#### [How to complete this task]
Please give back, word for word, only the lines starting at the one containing "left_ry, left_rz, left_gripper" and ending at the one containing "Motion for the" within the material below.

#### [Data below]

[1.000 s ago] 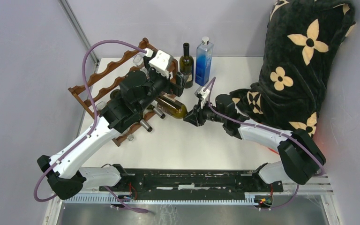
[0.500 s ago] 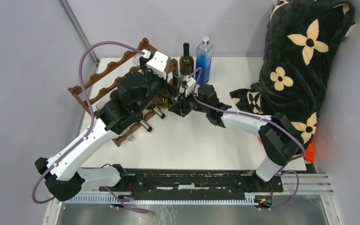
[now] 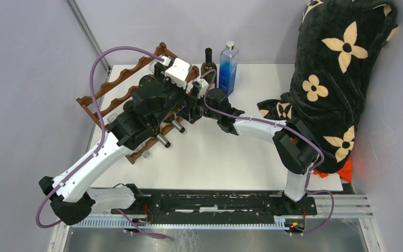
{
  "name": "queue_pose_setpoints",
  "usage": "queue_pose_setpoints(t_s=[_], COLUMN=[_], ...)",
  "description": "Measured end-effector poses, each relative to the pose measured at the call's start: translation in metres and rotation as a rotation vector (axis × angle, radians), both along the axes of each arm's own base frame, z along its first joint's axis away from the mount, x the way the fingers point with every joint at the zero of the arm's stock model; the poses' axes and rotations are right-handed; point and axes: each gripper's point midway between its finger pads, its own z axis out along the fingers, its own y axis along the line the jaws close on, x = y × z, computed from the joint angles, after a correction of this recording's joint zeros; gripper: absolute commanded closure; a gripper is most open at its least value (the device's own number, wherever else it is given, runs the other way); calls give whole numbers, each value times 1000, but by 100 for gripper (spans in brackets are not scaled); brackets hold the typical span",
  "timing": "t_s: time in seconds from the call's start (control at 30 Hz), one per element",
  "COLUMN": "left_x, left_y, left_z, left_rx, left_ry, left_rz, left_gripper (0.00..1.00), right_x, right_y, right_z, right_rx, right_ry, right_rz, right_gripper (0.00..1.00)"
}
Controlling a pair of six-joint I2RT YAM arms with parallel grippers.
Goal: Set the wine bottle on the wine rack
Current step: Place the wine bottle in the wine rack.
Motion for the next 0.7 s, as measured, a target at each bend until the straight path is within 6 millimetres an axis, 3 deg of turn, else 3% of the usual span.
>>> queue_pose_setpoints(t_s=[0.47, 0.7], left_x=[8, 29], left_y=[11, 42], left_z=[6, 20], left_rx=[28, -11], left_ry=[-1, 14], left_rz=[49, 146], left_gripper=[0, 0], right_x=[7, 16], right_y=[19, 25], right_z=[-9, -7], right_rx=[-3, -4], right_ry=[9, -1], right_rz=[-5, -21], right_gripper=[100, 100])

#### [Reply to the task]
  "COLUMN": "left_x, left_y, left_z, left_rx, left_ry, left_rz, left_gripper (0.00..1.00), right_x, right_y, right_z, right_rx, right_ry, right_rz, right_gripper (0.00..1.00)"
}
Controlling a pair of six-joint I2RT YAM arms with parallel grippers.
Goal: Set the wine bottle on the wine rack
Current step: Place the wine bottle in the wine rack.
Motion for the next 0.7 s, as measured, a target at each bend until the straight path is within 6 millimetres an axis, 3 deg of turn, else 3% of the usual span.

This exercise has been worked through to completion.